Stored records
——

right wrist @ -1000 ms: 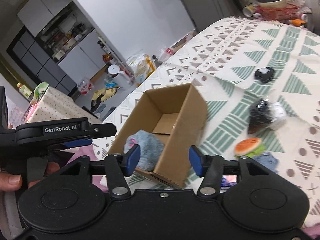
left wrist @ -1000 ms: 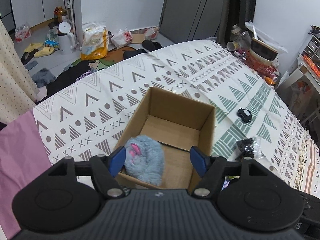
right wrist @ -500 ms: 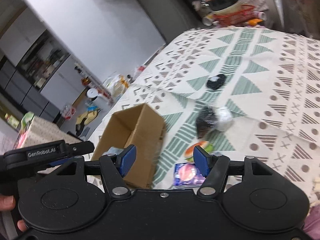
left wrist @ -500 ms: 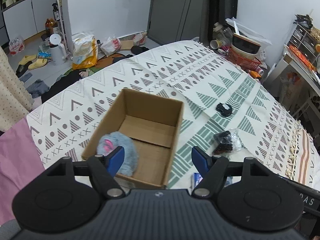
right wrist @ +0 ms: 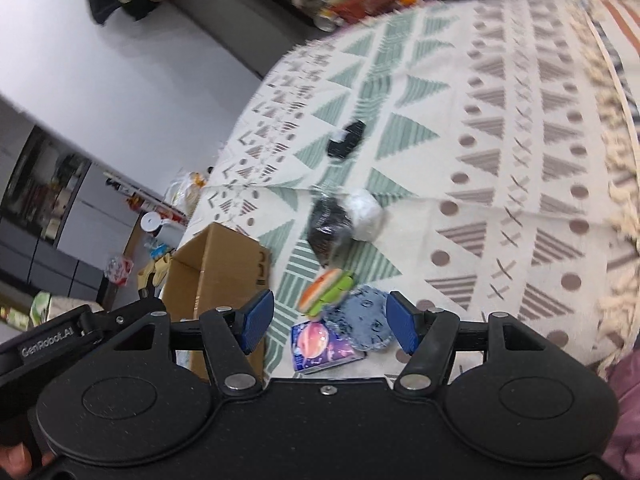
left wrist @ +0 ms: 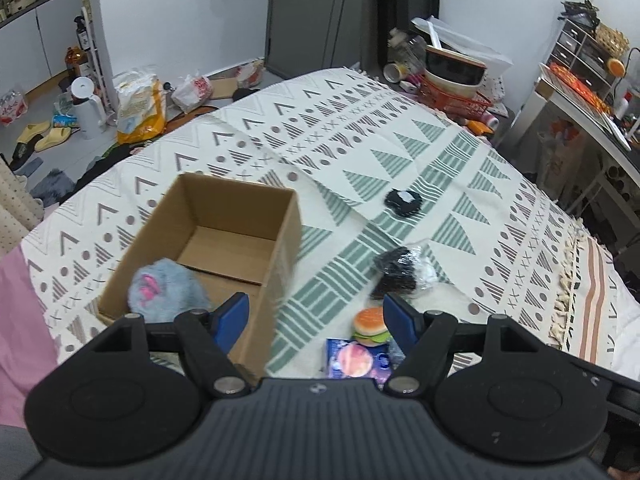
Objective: Organize soft objects
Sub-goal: 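Grasp the burger plush with the left gripper while the right grasps the denim heart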
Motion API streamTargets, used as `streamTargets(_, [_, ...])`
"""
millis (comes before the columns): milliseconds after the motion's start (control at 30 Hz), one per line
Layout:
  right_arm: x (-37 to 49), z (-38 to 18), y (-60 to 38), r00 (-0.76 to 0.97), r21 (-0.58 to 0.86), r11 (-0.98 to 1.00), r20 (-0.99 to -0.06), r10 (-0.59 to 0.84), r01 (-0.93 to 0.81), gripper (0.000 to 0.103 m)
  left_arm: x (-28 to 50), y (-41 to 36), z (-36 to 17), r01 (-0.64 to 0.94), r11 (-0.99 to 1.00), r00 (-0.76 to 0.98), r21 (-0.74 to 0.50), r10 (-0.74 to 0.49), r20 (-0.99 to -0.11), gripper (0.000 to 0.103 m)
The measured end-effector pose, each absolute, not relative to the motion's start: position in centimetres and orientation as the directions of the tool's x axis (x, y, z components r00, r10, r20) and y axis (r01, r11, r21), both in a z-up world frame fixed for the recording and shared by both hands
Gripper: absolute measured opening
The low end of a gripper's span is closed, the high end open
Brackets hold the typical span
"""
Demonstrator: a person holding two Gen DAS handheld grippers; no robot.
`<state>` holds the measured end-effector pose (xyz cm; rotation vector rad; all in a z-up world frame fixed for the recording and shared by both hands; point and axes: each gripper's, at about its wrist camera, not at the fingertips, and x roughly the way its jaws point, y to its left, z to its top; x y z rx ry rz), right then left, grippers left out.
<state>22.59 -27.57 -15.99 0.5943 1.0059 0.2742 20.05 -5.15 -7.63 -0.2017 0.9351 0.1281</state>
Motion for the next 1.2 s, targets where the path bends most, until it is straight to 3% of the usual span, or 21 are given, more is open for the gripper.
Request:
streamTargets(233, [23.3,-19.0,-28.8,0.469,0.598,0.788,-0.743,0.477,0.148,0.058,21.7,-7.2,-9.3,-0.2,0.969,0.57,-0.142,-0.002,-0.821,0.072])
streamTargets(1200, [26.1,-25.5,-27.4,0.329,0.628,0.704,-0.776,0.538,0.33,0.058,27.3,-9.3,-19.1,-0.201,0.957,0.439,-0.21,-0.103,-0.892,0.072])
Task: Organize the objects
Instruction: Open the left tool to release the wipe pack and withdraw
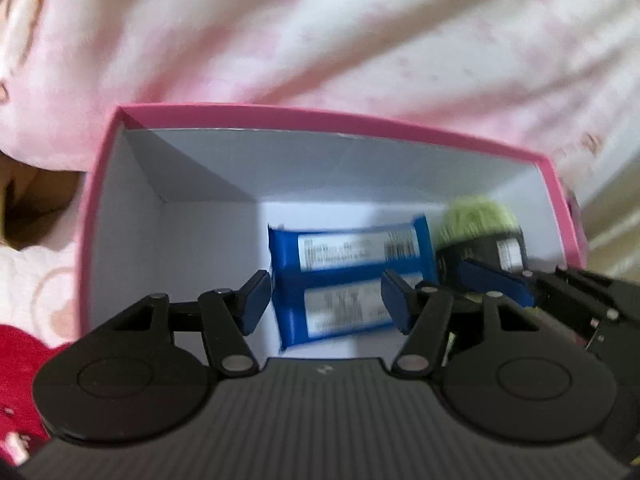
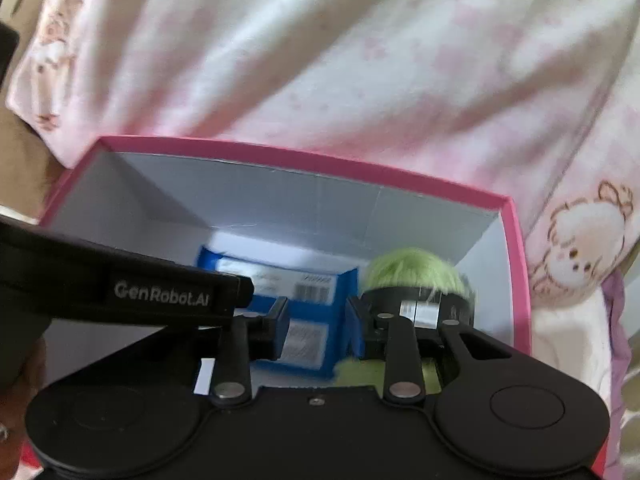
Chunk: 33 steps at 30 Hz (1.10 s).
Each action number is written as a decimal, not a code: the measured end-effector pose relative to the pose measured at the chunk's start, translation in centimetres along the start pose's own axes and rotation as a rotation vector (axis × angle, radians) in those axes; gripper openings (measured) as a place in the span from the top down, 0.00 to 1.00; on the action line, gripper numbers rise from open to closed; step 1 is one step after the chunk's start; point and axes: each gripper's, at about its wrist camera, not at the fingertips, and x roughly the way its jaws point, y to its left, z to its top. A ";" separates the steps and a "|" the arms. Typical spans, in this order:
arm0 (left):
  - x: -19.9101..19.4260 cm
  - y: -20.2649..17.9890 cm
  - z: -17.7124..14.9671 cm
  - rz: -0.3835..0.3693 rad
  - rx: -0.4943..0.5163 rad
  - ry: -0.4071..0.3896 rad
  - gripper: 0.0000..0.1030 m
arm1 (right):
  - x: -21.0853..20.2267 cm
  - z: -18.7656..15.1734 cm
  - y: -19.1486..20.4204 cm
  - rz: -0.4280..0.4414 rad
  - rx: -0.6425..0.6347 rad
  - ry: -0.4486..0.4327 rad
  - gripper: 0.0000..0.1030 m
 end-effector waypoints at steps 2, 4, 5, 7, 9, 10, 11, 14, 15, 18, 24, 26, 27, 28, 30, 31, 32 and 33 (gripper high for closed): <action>-1.7 0.1 -0.2 0.003 0.052 -0.007 0.41 | -1.9 -1.0 0.0 0.027 -0.022 -0.018 0.62; -3.5 -0.1 -0.9 -0.005 0.089 -0.012 0.41 | -3.7 -1.6 -0.2 0.059 -0.030 -0.031 0.60; -4.2 -0.3 -1.1 -0.017 0.093 -0.010 0.41 | -4.5 -1.7 -0.2 0.078 -0.032 -0.033 0.59; -6.1 0.0 -1.3 -0.032 0.101 -0.023 0.41 | -6.5 -2.0 -0.6 0.106 -0.038 -0.044 0.57; -8.3 -0.6 -1.5 -0.016 0.112 -0.046 0.41 | -8.5 -1.6 -0.4 0.114 -0.059 -0.062 0.54; -9.5 -0.7 -1.9 -0.009 0.113 -0.049 0.41 | -9.5 -1.6 -0.4 0.114 -0.067 -0.068 0.54; -10.3 -0.9 -1.9 -0.010 0.116 -0.050 0.41 | -10.5 -1.7 -0.4 0.117 -0.072 -0.070 0.53; -13.7 -1.5 -2.7 -0.017 0.146 -0.049 0.40 | -14.1 -2.2 -0.4 0.137 -0.081 -0.089 0.51; -14.4 -1.8 -2.8 -0.014 0.154 -0.045 0.39 | -15.5 -2.5 -0.7 0.145 -0.081 -0.096 0.50; -17.4 -2.5 -3.6 -0.011 0.194 -0.038 0.35 | -18.5 -3.0 -0.9 0.177 -0.077 -0.107 0.47; -22.5 -3.3 -5.9 -0.027 0.295 -0.007 0.30 | -23.3 -4.8 0.2 0.236 -0.105 -0.113 0.40; -23.8 -3.5 -7.2 -0.015 0.335 -0.029 0.23 | -24.5 -5.6 0.7 0.275 -0.110 -0.108 0.38; -24.4 -3.5 -7.9 -0.014 0.346 -0.038 0.21 | -24.9 -6.0 0.9 0.294 -0.110 -0.104 0.37; -24.8 -3.4 -8.8 -0.021 0.351 -0.042 0.21 | -25.4 -6.5 1.2 0.314 -0.113 -0.101 0.36; -25.4 -3.2 -10.4 -0.035 0.364 -0.035 0.19 | -26.2 -7.6 1.9 0.349 -0.123 -0.096 0.31; -25.5 -3.1 -11.3 -0.043 0.372 -0.030 0.19 | -26.5 -8.2 2.2 0.364 -0.125 -0.095 0.30; -25.6 -3.0 -12.0 -0.046 0.376 -0.025 0.18 | -26.7 -8.7 2.6 0.379 -0.127 -0.094 0.27; -25.6 -2.8 -12.8 -0.049 0.378 -0.016 0.18 | -26.8 -9.3 3.0 0.394 -0.133 -0.089 0.25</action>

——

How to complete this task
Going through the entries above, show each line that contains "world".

Worked solution
The measured end-effector pose, each absolute, not relative to the motion's start: position in centimetres and orientation as the directions of the tool's x axis (x, y, z components r00, r10, r20) and y axis (r01, r11, r21), both in a z-up world frame fixed for the recording and shared by both hands
`<state>` holds the measured end-effector pose (xyz cm; rotation vector rad; all in a z-up world frame fixed for the recording and shared by both hands; point and axes: each gripper's, at about its wrist camera, not at the fingertips, and x roughly the way its jaws point, y to its left, z to its top; x y z rx ry rz), right then left, grippers left out.

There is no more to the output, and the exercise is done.